▶ **Exercise requirements**
Exactly retype the lines below from the one containing "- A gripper" through the end of the listing. Leave pictures out.
======== Dataset extract ========
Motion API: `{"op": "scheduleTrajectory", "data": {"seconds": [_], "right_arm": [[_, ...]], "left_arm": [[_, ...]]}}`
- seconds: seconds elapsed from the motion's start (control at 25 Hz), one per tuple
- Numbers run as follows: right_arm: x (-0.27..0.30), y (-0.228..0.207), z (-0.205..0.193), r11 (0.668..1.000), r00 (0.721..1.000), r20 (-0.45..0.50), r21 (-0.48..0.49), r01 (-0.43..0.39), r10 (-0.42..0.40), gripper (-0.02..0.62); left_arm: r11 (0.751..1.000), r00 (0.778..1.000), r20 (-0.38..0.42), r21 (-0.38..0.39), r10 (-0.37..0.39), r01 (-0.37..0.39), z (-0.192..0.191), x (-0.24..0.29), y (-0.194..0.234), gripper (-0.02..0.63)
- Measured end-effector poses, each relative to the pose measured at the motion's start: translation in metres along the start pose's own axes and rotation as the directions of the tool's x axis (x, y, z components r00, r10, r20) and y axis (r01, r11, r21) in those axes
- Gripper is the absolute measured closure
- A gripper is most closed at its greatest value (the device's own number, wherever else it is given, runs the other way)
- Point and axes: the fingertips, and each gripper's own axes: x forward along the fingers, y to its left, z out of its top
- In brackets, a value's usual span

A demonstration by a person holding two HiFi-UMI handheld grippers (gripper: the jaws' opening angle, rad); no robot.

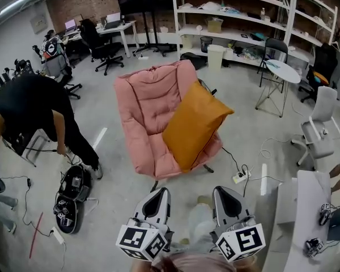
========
▶ **Written answer**
- A gripper is most closed at its greatest value (the device's own number, wherever else it is given, runs the other way)
- Point and axes: the fingertips, and each gripper's own axes: x forward along the fingers, y to its left, z out of its top
- In brackets, a value's usual span

A demonstration by a person holding two HiFi-UMI handheld grippers (gripper: the jaws' opening angle, rad); no robot.

With that, the exercise is done.